Please repeat the data exactly. Any picture in it stays out.

╭─ ENTRIES PROVIDED

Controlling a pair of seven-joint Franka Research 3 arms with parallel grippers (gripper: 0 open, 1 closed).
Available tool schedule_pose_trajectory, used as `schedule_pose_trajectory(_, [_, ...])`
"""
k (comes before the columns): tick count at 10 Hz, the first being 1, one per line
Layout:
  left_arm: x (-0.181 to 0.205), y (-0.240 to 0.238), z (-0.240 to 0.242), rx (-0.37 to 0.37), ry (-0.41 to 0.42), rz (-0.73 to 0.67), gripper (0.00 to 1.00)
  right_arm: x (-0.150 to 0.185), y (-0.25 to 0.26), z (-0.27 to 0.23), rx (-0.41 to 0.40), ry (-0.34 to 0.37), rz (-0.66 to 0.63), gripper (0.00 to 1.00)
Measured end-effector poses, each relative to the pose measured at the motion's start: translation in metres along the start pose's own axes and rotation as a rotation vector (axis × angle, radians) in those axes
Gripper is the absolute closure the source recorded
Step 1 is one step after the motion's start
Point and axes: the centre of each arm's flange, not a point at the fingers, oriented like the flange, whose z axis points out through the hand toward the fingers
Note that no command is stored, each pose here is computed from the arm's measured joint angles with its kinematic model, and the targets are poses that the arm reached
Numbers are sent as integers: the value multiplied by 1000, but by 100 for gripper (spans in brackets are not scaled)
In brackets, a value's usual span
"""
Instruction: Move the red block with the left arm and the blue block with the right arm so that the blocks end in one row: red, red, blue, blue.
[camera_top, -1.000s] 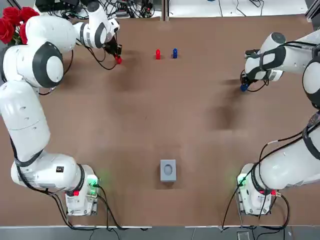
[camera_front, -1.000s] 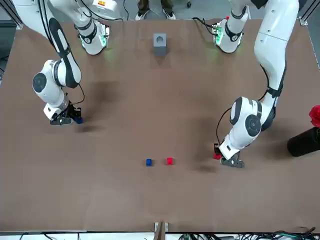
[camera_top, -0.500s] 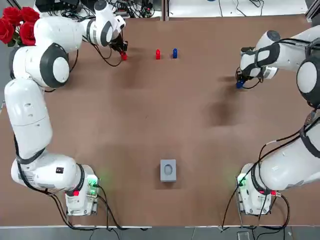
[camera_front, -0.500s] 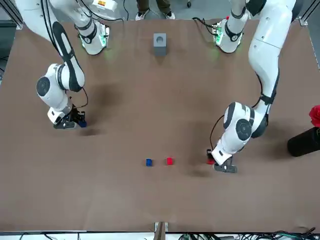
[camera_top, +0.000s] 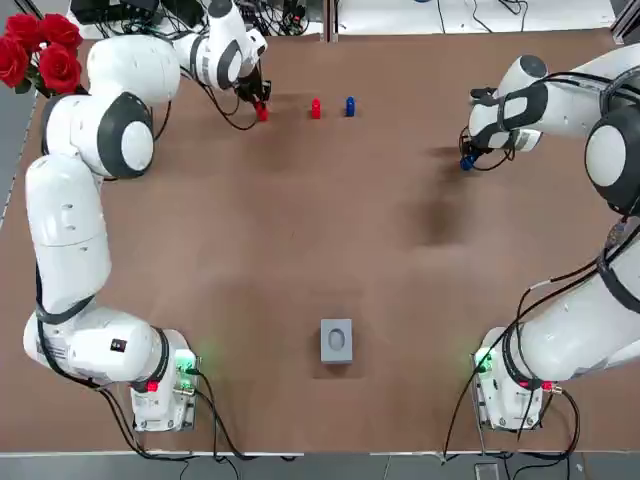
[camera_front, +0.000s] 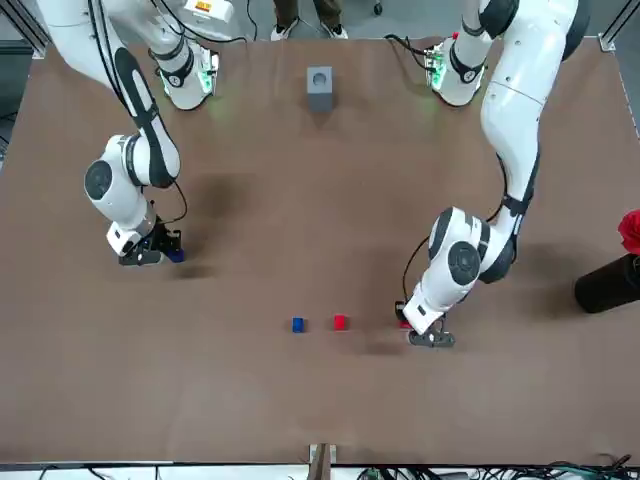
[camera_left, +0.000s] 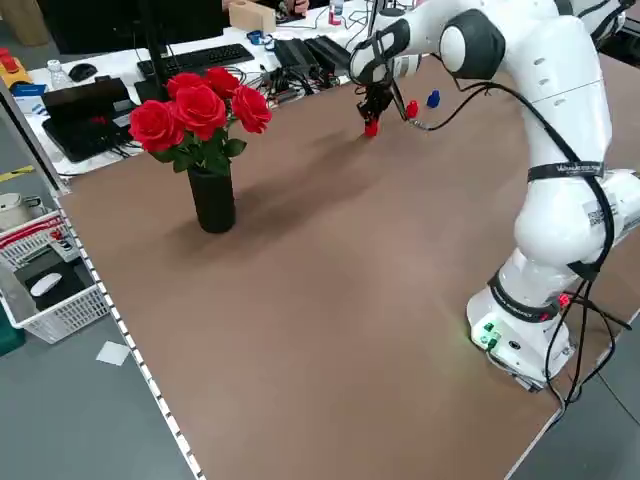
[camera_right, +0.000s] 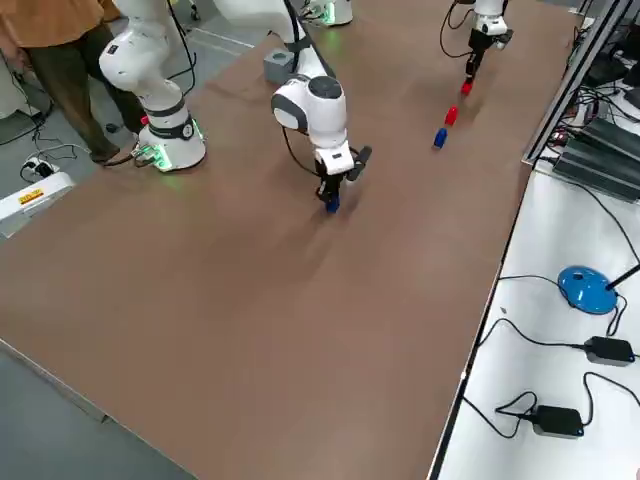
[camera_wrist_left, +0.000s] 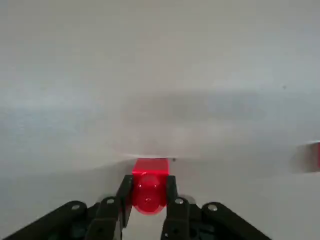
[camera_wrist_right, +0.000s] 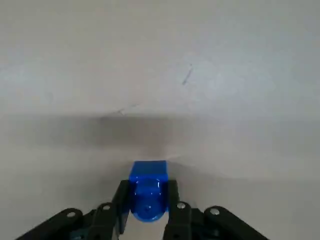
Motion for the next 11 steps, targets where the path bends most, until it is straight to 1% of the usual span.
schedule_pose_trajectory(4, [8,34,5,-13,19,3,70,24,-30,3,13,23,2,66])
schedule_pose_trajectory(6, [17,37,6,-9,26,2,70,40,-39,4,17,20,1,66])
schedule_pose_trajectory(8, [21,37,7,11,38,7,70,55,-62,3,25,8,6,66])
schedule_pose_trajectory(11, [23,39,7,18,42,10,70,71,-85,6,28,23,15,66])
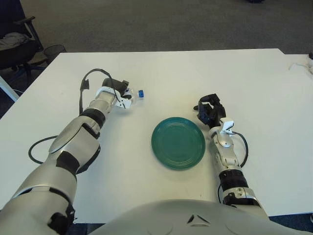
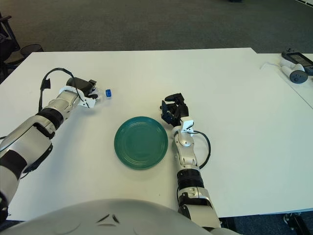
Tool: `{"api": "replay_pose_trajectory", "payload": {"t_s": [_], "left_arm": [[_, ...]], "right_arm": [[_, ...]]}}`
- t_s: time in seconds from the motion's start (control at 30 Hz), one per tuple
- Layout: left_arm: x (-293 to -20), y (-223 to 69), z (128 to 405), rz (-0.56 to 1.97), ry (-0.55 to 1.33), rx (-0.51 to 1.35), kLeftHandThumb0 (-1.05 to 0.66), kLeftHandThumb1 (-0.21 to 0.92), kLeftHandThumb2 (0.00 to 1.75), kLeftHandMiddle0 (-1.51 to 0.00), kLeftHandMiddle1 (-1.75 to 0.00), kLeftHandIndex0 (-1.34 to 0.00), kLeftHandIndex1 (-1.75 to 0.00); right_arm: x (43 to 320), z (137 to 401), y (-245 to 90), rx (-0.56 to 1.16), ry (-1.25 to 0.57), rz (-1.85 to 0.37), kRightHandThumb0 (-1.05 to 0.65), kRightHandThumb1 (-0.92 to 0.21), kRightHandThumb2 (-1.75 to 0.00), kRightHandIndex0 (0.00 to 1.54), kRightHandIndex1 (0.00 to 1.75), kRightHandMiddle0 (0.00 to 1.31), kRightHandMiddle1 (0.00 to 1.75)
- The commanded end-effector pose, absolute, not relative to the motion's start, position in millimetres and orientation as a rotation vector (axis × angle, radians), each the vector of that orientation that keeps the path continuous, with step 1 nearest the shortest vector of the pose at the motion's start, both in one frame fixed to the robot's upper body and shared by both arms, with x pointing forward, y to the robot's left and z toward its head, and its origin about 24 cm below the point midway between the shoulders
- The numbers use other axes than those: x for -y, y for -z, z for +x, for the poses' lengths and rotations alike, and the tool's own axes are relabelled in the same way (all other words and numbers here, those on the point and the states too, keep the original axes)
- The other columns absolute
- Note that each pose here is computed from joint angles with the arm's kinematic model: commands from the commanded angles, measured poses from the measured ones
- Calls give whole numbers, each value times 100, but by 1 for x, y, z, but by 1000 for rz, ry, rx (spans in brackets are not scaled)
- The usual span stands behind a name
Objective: Put the bottle into the plate.
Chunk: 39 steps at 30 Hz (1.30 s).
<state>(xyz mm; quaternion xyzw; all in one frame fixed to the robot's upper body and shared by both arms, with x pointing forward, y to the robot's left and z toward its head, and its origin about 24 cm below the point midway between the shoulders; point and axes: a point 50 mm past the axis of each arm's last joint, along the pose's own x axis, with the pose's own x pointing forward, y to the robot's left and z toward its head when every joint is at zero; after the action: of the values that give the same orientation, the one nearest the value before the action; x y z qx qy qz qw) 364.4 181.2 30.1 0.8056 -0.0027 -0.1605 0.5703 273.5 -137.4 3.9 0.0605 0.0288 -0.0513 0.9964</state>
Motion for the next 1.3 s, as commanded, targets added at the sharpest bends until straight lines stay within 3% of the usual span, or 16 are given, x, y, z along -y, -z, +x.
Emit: {"api": "replay_pose_trajectory", "payload": {"t_s": [0.0,0.2,0.37,1.27], "left_arm": [[-184,25,317,1682,430,62,-48,76,66,-114,-175,-85,-175],[-182,20,311,1394,198,157,-27,55,94,-111,-175,-87,-175],[-181,17,308,1301,108,217,-18,46,106,-112,-175,-89,-175],[-170,-3,314,1059,5,323,-14,43,112,-115,-175,-92,-175]], "right_arm": [[142,255,27,-228,126,132,-1,-67,-78,46,142,30,175],[144,256,29,-242,139,137,-1,-68,-77,47,142,29,174],[144,256,29,-232,136,135,-1,-65,-81,48,143,30,174],[142,258,29,-231,125,121,-1,-62,-85,49,144,30,175]]}}
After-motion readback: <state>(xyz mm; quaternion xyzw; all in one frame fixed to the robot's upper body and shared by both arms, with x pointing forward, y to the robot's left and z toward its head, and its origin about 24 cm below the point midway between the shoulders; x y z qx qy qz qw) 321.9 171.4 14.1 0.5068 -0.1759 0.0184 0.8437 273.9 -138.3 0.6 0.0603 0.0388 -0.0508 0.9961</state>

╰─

» TASK RESPONSE:
Controlling a pair of seven-joint Franka Research 3 arms with parallel grippers (gripper: 0 open, 1 closed).
Available tool schedule_pose_trajectory, used as `schedule_pose_trajectory(_, [_, ...])`
"""
k (comes before the columns): tick count at 10 Hz, the first being 1, one per line
Layout:
  left_arm: x (-0.181 to 0.205), y (-0.240 to 0.238), z (-0.240 to 0.242), rx (-0.37 to 0.37), ry (-0.41 to 0.42), rz (-0.73 to 0.67), gripper (0.00 to 1.00)
  right_arm: x (-0.150 to 0.185), y (-0.25 to 0.26), z (-0.27 to 0.23), rx (-0.41 to 0.40), ry (-0.34 to 0.37), rz (-0.66 to 0.63), gripper (0.00 to 1.00)
Measured end-effector poses, each relative to the pose measured at the motion's start: translation in metres along the start pose's own axes and rotation as a rotation vector (axis × angle, radians) in those axes
Gripper is the absolute closure the source recorded
Step 1 is one step after the motion's start
Point and axes: the centre of each arm's flange, not a point at the fingers, oriented like the flange, whose z axis points out through the hand toward the fingers
Note that no command is stored, each pose here is computed from the arm's measured joint angles with its kinematic model, and the targets are poses that the arm reached
Numbers are sent as integers: the value multiplied by 1000, but by 100 for gripper (spans in brackets are not scaled)
In brackets, a value's usual span
"""
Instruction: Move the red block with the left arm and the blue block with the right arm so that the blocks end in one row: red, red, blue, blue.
[camera_top, -1.000s] 
[camera_front, -1.000s] 
[camera_top, -0.500s] 
[camera_front, -0.500s] 
[camera_top, +0.000s] 
[camera_front, +0.000s] 
[camera_left, +0.000s] 
[camera_right, +0.000s] 
[camera_wrist_left, +0.000s] 
[camera_wrist_right, +0.000s] 
Motion for the next 11 steps, targets where the path bends most, until it is straight to 1% of the usual span.
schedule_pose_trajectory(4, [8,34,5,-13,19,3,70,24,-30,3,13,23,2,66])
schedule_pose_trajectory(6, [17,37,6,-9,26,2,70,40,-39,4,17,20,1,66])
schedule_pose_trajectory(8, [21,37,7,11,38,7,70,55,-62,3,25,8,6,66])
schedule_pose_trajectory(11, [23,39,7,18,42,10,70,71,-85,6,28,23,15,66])
Tool: `{"api": "replay_pose_trajectory", "payload": {"t_s": [_], "left_arm": [[_, ...]], "right_arm": [[_, ...]]}}`
- t_s: time in seconds from the motion's start (control at 30 Hz), one per tuple
- Layout: left_arm: x (-293 to -20), y (-223 to 69), z (128 to 405), rz (-0.56 to 1.97), ry (-0.55 to 1.33), rx (-0.51 to 1.35), kLeftHandThumb0 (-1.05 to 0.66), kLeftHandThumb1 (-0.21 to 0.92), kLeftHandThumb2 (0.00 to 1.75), kLeftHandMiddle0 (-1.51 to 0.00), kLeftHandMiddle1 (-1.75 to 0.00), kLeftHandIndex0 (-1.34 to 0.00), kLeftHandIndex1 (-1.75 to 0.00); right_arm: x (43 to 320), z (137 to 401), y (-245 to 90), rx (-0.56 to 1.16), ry (-1.25 to 0.57), rz (-1.85 to 0.37), kRightHandThumb0 (-1.05 to 0.65), kRightHandThumb1 (-0.92 to 0.21), kRightHandThumb2 (-1.75 to 0.00), kRightHandIndex0 (0.00 to 1.54), kRightHandIndex1 (0.00 to 1.75), kRightHandMiddle0 (0.00 to 1.31), kRightHandMiddle1 (0.00 to 1.75)
- The commanded end-effector pose, absolute, not relative to the motion's start, position in millimetres and orientation as a rotation vector (axis × angle, radians), each the vector of that orientation that keeps the path continuous, with step 1 nearest the shortest vector of the pose at the motion's start, both in one frame fixed to the robot's upper body and shared by both arms, with x pointing forward, y to the robot's left and z toward its head, and its origin about 24 cm below the point midway between the shoulders
- The numbers use other axes than those: x for -y, y for -z, z for +x, for the poses' lengths and rotations alike, and the tool's own axes are relabelled in the same way (all other words and numbers here, those on the point and the states too, keep the original axes)
- The other columns absolute
- Note that each pose here is computed from joint angles with the arm's kinematic model: commands from the commanded angles, measured poses from the measured ones
- Calls give whole numbers, each value times 100, but by 1 for x, y, z, but by 1000 for rz, ry, rx (spans in brackets are not scaled)
- The usual span stands behind a name
Objective: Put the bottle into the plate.
Chunk: 39 steps at 30 Hz (1.30 s).
<state>(xyz mm; quaternion xyzw; all in one frame fixed to the robot's upper body and shared by both arms, with x pointing forward, y to the robot's left and z toward its head, and its origin about 24 cm below the point midway between the shoulders; point and axes: a point 50 mm past the axis of each arm's last joint, along the pose's own x axis, with the pose's own x pointing forward, y to the robot's left and z toward its head when every joint is at zero; after the action: of the values that give the same orientation, the one nearest the value before the action; x y z qx qy qz qw) 364.4 181.2 30.1 0.8056 -0.0027 -0.1605 0.5703 273.5 -137.4 3.9 0.0605 0.0288 -0.0513 0.9964</state>
Motion for the next 1.3 s, as commanded, targets added at the sharpest bends until straight lines stay within 3% of the usual span, or 16 are given, x, y, z along -y, -z, +x.
Emit: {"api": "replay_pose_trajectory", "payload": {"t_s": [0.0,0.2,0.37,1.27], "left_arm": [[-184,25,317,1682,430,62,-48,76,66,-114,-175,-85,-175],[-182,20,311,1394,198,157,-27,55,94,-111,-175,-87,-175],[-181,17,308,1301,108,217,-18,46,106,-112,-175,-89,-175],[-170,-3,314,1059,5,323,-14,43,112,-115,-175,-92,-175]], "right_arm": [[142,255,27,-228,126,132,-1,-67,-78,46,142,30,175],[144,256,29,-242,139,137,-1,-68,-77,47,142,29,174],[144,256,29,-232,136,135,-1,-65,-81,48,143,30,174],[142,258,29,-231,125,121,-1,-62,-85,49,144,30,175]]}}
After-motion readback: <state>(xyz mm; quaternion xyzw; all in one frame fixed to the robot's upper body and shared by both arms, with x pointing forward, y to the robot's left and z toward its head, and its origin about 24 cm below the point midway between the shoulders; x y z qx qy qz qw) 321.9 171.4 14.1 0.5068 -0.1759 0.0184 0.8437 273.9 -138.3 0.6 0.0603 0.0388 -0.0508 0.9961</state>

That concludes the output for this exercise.